Augustine divides his treatment of Christian Doctrine into four 'Books'. Book I offers a general summary of Christian teaching. Book II is devoted to hermeneutics. Book III considers how the Bible teacher may attempt to resolve interpretive difficulties. Book IV reflects on how biblical truth thus discovered might best be taught to others. The main thrust of the work is hermeneutical. As Augustine writes in the Preface, 
There are certain rules for the interpretation of Scripture which I think might with great advantage be taught to earnest students of the word, that they may profit not only from reading the works of others who have laid open the secrets of the sacred writings, but also from themselves opening such secrets to others.   These rules I propose to teach to those who are able and willing to learn, if God our Lord do not withhold from me, while I write, the thoughts He is wont to vouchsafe to me in my meditations on this subject. (St Augustine of Hippo (2012-07-08). On Christian Doctrine (Kindle Locations 281-288). Veritatis Splendor Publications. Kindle Edition.) 
In Books II & III Augustine gives careful attention to 'rules for the interpretation of Scripture'. He deals with matters such as the importance of knowledge of the original biblical languages, understanding figurative speech, the usefulness of 'profane leaning' to the Bible expositor and the resolution of knotty exegetical problems. But his hermenutical reflections are not confined to literary matters. The doctrinal summary of Book I is Augustine's way of ensuring that the interpretive task is placed within a clear theological framework. While diversity of opinion on the meaning of some Scripture passages is to be expected, the exegete is not entitled to discern a meaning in the text of Scripture that would contradict the basic elements of Christian truth as clearly disclosed in the Bible and confessed by the Church.
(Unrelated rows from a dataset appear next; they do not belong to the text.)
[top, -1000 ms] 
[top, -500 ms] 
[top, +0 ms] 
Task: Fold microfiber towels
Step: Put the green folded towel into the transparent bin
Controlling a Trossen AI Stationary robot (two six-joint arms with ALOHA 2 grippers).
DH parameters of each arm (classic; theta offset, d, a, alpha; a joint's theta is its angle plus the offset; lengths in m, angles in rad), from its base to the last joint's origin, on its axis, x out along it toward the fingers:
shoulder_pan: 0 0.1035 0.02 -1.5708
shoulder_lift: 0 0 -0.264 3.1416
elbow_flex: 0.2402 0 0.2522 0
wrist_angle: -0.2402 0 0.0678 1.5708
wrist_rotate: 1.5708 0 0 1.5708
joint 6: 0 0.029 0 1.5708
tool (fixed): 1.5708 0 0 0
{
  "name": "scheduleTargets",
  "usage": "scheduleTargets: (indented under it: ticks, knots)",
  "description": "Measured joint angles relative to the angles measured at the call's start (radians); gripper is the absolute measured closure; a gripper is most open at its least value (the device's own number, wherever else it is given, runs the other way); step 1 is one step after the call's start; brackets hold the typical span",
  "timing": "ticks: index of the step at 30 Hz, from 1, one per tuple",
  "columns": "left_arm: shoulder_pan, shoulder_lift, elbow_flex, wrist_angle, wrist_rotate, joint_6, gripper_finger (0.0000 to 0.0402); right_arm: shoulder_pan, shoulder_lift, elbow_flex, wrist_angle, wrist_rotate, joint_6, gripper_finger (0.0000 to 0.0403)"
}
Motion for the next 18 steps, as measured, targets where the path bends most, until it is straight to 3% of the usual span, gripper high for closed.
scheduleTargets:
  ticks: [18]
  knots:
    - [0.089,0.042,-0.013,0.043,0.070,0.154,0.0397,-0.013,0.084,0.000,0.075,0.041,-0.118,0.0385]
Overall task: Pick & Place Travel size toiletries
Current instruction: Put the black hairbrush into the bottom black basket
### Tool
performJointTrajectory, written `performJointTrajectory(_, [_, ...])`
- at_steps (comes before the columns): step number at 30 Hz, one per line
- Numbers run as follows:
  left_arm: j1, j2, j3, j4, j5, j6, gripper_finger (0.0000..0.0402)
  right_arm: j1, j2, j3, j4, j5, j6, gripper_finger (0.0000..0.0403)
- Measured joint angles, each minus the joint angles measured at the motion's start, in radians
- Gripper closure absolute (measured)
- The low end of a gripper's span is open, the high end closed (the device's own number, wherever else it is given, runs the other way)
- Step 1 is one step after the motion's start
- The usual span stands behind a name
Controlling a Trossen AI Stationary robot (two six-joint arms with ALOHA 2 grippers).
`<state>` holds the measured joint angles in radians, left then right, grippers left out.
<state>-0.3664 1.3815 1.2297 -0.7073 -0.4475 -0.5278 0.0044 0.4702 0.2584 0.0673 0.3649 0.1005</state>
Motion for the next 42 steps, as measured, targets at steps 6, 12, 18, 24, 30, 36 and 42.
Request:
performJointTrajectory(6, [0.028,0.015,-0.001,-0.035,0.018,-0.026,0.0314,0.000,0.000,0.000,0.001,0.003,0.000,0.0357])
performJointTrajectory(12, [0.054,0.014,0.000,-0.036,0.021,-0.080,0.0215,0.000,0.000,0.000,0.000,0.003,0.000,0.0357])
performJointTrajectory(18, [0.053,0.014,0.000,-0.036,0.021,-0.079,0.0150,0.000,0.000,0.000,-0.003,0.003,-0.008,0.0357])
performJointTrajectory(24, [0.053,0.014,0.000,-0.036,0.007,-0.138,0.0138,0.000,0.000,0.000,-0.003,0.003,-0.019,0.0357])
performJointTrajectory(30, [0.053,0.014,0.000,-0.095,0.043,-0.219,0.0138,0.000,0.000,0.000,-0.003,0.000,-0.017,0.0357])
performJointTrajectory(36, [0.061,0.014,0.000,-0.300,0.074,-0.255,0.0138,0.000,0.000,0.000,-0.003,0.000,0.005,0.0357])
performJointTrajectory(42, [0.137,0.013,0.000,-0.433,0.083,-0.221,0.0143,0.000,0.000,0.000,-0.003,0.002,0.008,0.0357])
This approach is in line with what the Reformers would later describe as the 'analogy of faith'. 

Augustine would have students of the word give themselves to the theological interpretation of Scripture so that their teaching will build up the people of God. While the Church Father does not avoid dealing with technicalities, his great desire is that a proper understanding the Bible and the powerful proclamation of its message should lead to the enjoyment of the God,
The only object which ought to be enjoyed is the triune God, who is our highest good and our true happiness. We are prevented by our sins from enjoying God; and that our sins might be taken away, "the word was made flesh," our Lord suffered, and died, and rose again, and ascended into heaven, taking to himself as his bride the church, in which we receive remission of our sins. And if our sins are remitted and our souls renewed by grace, we may await with hope the resurrection of the body to eternal glory; if not, we shall be raised to everlasting punishment. (St Augustine of Hippo (2012-07-08). On Christian Doctrine (Kindle Locations 448-456). Veritatis Splendor Publications. Kindle Edition.)
This thought is further developed in the chapter that first drew my attention to this work, Book I: Chapter 5 - The Trinity the True Object of Enjoyment.
The true objects of enjoyment, then, are the Father and the Son and the Holy Spirit, who are at the same time the Trinity, one Being, supreme above all, and common to all who enjoy Him, if He is an object, and not rather the cause of all objects, or indeed even if He is the cause of all.   For it is not easy to find a name that will suitably express so great excellence, unless it is better to speak in this way: The Trinity, one God, of whom are all things, through whom are all things, in whom are all things. (St Augustine of Hippo (2012-07-08). On Christian Doctrine (Kindle Locations 552-559). Veritatis Splendor Publications. Kindle Edition.) 
Some of Augustine's exegesis is a little fanciful when compared the sober canons of interpretation laid down by the Reformers. Here and there his applications might give rise to a wry smile. He commends Ambrose inveighing against women using make-up as an example of the 'majestic style' of speech,  
If thou art comely why dost thou hide thy comeliness? If thou art plain, why dost thou lyingly pretend to be beautiful...? (Augustine of Hippo (2012-07-08). On Christian Doctrine (Kindle Locations 5437-5439). Veritatis Splendor Publications. Kindle Edition.)
He justifies preachers using other people's sermons on the grounds that all truth is God's truth anyway and 'even those who could not compose what they say make it their own by composing their lives in harmony with it.' (St Augustine of Hippo (2012-07-08). On Christian Doctrine (Kindle Locations 5767-5769). Veritatis Splendor Publications. Kindle Edition.) Well, that's alight, then. 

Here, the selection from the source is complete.